This was a question posed to Greg Koukl on his "STRask" podcast, and the 'start again' was posed on the basis of God knowing that he'd be wiping out all except Noah in a few centuries.
His answer was a little like the curate's egg: good in parts. The not good parts arose from his Calvinism and his view as to 'long ages' defining the history of revelation and thus the cosmos.
As a result he missed the obvious point, which I discuss.
Initially, the question seems to presume a couple of things that, to my mind, run against the Bible's data on creation (with respect to mankind's place and role, and God's action in creation) and on biblical anthropology.

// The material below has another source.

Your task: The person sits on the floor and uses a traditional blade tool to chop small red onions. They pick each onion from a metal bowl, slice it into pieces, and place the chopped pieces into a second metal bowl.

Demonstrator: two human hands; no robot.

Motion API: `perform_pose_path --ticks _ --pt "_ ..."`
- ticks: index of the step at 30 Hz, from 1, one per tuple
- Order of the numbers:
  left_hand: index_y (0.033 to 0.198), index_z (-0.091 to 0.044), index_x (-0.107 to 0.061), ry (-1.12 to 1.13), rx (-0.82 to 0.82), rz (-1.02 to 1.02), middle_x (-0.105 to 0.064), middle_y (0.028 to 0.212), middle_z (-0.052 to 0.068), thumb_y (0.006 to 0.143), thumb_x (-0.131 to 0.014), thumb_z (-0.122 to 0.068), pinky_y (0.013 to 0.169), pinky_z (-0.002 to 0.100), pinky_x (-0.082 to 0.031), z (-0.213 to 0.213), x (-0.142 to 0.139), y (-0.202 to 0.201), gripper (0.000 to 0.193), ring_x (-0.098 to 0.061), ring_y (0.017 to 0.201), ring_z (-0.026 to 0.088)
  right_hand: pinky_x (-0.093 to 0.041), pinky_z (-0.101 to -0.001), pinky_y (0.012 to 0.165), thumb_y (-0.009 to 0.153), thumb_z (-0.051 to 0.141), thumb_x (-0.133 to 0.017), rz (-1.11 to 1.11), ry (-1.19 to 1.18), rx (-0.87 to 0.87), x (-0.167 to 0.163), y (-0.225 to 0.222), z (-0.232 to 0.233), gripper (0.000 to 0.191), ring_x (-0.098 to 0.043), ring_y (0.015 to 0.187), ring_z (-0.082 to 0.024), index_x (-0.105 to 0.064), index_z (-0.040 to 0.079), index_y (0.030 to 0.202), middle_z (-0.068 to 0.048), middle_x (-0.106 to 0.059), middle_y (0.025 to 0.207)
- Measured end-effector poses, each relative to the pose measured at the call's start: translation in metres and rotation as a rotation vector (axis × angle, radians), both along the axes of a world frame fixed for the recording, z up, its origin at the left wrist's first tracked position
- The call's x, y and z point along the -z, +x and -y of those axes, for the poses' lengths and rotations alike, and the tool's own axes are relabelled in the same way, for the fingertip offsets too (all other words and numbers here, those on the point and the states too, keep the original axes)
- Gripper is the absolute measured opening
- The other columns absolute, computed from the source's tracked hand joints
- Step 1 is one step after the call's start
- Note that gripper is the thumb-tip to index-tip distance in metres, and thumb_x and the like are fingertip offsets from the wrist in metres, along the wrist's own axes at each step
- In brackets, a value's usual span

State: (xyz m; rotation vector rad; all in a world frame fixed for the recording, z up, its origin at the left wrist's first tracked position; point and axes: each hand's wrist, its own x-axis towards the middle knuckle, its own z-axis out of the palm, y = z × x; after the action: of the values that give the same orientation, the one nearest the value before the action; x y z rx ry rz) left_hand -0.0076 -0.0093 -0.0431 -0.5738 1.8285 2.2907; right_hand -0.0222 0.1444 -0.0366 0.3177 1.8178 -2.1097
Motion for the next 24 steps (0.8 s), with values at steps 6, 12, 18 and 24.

Firstly, it seems to consider a cosmos that is disconnected from the creatures in God's image and that their fall affected only themselves. Subsidiary to this, it seems to presuppose that there was death before the fall, contrary to the God who found everything very good in a world not yet marked by corruption. Even animal death would be very much a mark of corruption. Upsetting, as it often is even today, rather than a matter of joy!
Secondly, it seems to trivialize the scope of sin and God's true relation to his creation and its creatures in his image: that we are made for fellowship and the first couple are the only ones by whom that unique status is unveiled. It would hardly be significant if there was a 'start again' option! God made them for fellowship, and now he goes about restoring the breach.
The notion that God could 'start again' with a new couple fails to recognize the effect of the fall on the cosmos. Paul tells us that the entire creation is groaning (Romans 8:19-23). So post fall, any new couple would no longer be in the pristine creation, but in the marred creation, subjected to futility and corruption: death now the unwelcome feature.
There would be other depredations of sin affecting the entire cosmos by virtue of Adam and Eve being God's image bearers and vicegerents. A new couple would be aliens at best, in a world not fitted for them and be either immediately frustrated, not knowing the world for which they were made as it has been damaged, or quickly become part of it. At worst they would conceivably be completely incompatible with it!
The original couple who fell being God's image-bearers are not just disposable and replaceable. Because sin has entered there could be no starting again. Yet they are rescuable, and God shows both his love and his power in that he is not outdone by sin, but rather overcomes it, as he promises them. A benefit of this is our further encouragement that God is truly the King of Creation and not a Zoroastrian bit player. God is not equally opposed by the 'not-God' of sin, but overcomes it. He does not tolerate death, but in Christ defeats it.
Following on, then, the gross condition of Noah's time was cleared for the line of the Messiah to be established in the. God let conditions play out until they needed to be wiped away for his plan to unfold.